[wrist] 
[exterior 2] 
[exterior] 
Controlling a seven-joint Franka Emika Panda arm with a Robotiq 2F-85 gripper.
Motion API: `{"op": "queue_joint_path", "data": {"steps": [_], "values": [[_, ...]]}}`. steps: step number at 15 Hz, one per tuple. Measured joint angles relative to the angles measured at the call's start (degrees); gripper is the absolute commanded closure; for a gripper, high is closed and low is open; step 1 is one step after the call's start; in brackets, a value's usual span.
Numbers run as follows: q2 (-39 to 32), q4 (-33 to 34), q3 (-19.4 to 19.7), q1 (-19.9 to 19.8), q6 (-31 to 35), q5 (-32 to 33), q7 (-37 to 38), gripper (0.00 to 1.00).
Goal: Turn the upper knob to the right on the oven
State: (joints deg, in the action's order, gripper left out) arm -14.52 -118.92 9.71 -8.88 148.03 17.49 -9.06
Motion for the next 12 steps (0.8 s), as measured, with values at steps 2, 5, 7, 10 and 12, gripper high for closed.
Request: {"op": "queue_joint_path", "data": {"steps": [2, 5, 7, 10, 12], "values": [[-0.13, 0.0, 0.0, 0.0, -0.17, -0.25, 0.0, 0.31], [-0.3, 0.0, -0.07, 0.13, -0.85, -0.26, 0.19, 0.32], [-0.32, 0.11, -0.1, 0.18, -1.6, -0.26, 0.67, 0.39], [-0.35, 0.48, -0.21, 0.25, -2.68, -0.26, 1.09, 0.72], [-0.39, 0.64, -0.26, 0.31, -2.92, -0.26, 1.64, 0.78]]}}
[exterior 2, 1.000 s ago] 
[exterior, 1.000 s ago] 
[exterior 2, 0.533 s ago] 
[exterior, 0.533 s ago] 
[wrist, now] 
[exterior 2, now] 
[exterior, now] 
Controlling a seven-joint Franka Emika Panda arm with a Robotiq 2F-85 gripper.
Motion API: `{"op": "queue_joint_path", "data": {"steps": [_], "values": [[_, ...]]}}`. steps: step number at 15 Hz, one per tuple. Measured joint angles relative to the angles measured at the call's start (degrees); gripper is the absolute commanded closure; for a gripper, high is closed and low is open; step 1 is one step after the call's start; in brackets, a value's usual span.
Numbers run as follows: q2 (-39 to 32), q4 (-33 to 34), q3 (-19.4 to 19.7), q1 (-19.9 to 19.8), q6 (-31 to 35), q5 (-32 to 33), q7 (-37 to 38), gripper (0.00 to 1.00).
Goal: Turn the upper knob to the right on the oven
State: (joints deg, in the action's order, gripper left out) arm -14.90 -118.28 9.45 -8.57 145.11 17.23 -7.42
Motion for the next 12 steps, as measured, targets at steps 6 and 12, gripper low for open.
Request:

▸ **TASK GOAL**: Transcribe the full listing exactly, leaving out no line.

▸ **ANSWER TO THE EXERCISE**:
[wrist] 
[exterior 2] 
[exterior] 
Controlling a seven-joint Franka Emika Panda arm with a Robotiq 2F-85 gripper.
Motion API: `{"op": "queue_joint_path", "data": {"steps": [_], "values": [[_, ...]]}}`. steps: step number at 15 Hz, one per tuple. Measured joint angles relative to the angles measured at the call's start (degrees); gripper is the absolute commanded closure; for a gripper, high is closed and low is open; step 1 is one step after the call's start; in brackets, a value's usual span.
Numbers run as follows: q2 (-39 to 32), q4 (-33 to 34), q3 (-19.4 to 19.7), q1 (-19.9 to 19.8), q6 (-31 to 35), q5 (-32 to 33), q7 (-37 to 38), gripper (0.00 to 1.00).
Goal: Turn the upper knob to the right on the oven
State: (joints deg, in the action's order, gripper left out) arm -14.52 -118.92 9.71 -8.88 148.03 17.49 -9.06
Motion for the next 12 steps (0.8 s), as measured, with values at steps 2, 5, 7, 10 and 12, gripper high for closed.
Request: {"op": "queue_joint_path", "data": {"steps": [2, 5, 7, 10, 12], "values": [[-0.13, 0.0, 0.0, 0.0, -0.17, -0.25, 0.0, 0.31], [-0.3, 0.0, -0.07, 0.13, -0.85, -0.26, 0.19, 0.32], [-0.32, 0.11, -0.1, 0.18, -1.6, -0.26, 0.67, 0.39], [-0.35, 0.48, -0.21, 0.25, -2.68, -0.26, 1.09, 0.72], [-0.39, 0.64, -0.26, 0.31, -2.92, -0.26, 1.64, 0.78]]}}
[exterior 2, 1.000 s ago] 
[exterior, 1.000 s ago] 
[exterior 2, 0.533 s ago] 
[exterior, 0.533 s ago] 
[wrist, now] 
[exterior 2, now] 
[exterior, now] 
Controlling a seven-joint Franka Emika Panda arm with a Robotiq 2F-85 gripper.
Motion API: `{"op": "queue_joint_path", "data": {"steps": [_], "values": [[_, ...]]}}`. steps: step number at 15 Hz, one per tuple. Measured joint angles relative to the angles measured at the call's start (degrees); gripper is the absolute commanded closure; for a gripper, high is closed and low is open; step 1 is one step after the call's start; in brackets, a value's usual span.
Numbers run as follows: q2 (-39 to 32), q4 (-33 to 34), q3 (-19.4 to 19.7), q1 (-19.9 to 19.8), q6 (-31 to 35), q5 (-32 to 33), q7 (-37 to 38), gripper (0.00 to 1.00).
Goal: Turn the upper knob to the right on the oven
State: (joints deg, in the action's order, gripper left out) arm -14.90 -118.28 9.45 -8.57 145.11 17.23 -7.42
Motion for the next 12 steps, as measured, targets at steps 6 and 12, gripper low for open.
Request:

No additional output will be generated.